The husband of "a superior woman" is usually much to be pitied, but surely the reason is that the woman is not superior enough. She has capabilities and knowledge, and has learnt to value them, and is right in so doing, but she has not learnt the next page of Life's Lesson Book, which is, the relative insignificance of her own acquirements, and the value of the qualities she has not got,—qualities which her husband very likely possesses, only he has not the feminine power of expression. How often a woman's seeming superiority lies in this gift of words, which, as George Eliot says, is in her, "often a fatal aptitude for expressing what she neither believes nor feels." The man often silently knows, and lives, the noble sentiment, which the woman fluently utters, imagining herself to be its discoverer and prophet. Another point to remember in this matter is that women are apt to overvalue intellect, perhaps because it is only during the last few years that intellectual advantages have been within their reach.
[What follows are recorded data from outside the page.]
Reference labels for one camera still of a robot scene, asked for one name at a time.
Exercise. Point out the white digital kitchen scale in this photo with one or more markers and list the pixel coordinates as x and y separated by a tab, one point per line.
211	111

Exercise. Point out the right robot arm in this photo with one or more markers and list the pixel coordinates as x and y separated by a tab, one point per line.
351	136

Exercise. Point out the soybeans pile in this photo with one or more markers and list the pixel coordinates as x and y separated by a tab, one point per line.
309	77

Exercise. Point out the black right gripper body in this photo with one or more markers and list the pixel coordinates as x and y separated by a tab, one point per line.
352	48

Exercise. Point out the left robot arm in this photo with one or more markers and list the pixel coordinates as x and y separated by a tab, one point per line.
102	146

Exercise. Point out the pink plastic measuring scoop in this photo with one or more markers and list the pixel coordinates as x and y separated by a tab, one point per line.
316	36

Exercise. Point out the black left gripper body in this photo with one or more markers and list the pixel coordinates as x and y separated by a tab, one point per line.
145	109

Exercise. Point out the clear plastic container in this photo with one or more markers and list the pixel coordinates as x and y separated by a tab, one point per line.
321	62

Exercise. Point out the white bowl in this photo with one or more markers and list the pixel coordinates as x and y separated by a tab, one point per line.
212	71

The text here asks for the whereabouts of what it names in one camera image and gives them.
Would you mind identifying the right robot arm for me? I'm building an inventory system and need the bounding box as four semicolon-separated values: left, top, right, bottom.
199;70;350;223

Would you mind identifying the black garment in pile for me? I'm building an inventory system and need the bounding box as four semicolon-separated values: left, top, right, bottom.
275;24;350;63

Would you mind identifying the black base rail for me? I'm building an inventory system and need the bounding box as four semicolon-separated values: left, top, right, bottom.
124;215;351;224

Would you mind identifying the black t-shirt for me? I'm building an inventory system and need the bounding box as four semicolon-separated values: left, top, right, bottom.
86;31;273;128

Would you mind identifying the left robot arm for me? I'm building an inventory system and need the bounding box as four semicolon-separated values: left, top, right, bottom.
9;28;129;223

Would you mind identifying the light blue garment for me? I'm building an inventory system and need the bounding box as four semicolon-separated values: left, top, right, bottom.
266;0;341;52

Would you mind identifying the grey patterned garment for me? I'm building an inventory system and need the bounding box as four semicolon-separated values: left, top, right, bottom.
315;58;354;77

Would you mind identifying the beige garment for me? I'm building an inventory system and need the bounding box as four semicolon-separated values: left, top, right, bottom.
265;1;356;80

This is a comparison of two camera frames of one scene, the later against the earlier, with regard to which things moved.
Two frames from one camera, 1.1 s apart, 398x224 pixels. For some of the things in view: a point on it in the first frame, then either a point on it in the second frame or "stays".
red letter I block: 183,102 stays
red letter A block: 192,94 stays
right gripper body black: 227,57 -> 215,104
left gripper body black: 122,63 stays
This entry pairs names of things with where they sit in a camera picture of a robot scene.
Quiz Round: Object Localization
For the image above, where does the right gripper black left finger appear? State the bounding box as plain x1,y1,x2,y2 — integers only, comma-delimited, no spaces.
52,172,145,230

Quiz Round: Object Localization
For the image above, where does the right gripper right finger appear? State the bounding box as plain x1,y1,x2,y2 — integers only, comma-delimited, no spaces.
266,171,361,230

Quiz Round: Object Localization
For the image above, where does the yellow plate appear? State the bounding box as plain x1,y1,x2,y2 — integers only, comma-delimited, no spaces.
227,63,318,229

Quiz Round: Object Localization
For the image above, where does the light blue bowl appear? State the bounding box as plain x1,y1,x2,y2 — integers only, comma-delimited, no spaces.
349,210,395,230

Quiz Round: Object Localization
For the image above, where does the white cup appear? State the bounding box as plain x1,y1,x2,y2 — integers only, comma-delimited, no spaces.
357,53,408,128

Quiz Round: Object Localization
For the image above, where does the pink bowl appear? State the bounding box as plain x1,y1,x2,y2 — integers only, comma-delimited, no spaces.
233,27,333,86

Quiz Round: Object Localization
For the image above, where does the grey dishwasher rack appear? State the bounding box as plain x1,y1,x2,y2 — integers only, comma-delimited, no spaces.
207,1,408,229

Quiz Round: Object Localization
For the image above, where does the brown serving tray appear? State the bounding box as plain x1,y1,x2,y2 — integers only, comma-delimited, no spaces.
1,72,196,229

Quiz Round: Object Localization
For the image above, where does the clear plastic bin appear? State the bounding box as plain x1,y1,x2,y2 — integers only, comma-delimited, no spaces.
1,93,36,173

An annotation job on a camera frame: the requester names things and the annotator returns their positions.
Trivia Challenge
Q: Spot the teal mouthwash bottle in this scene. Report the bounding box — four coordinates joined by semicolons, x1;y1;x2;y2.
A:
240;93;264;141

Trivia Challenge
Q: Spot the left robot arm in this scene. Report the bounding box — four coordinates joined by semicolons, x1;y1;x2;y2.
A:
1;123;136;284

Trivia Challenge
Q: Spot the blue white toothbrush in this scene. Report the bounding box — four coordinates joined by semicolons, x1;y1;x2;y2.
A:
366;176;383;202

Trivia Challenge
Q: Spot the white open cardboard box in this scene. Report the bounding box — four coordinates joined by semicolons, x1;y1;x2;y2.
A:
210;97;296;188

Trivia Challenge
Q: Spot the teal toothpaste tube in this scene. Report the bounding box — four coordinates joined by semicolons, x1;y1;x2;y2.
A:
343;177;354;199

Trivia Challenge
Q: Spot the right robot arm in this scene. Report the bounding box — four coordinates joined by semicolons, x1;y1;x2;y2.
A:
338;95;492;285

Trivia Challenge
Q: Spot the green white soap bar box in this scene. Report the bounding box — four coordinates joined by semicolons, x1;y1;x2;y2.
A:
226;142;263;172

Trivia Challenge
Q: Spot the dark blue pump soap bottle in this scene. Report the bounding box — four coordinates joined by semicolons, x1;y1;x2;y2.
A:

Sydney Smith looked forward hopefully to a day when French would be a common accomplishment, and women would be no more vain of possessing it than of having two arms and legs! Perhaps when, not only French, but still higher education becomes more generally diffused, we may learn the proportions, and realize that, though intellect is a good gift, many others are to be preferred before it. The more we know, the wider our horizon grows, and the smaller we ourselves seem relatively to the wider expanse around us. "Man's first word is, No: his second, Yes: and his third is, No, again." We start with ignorance and are necessarily humble, in a negative way: then comes the schoolroom, when we prize highly the knowledge so laboriously acquired; and then comes the schoolroom of life, which sends us back again to humility, though of a larger and nobler kind.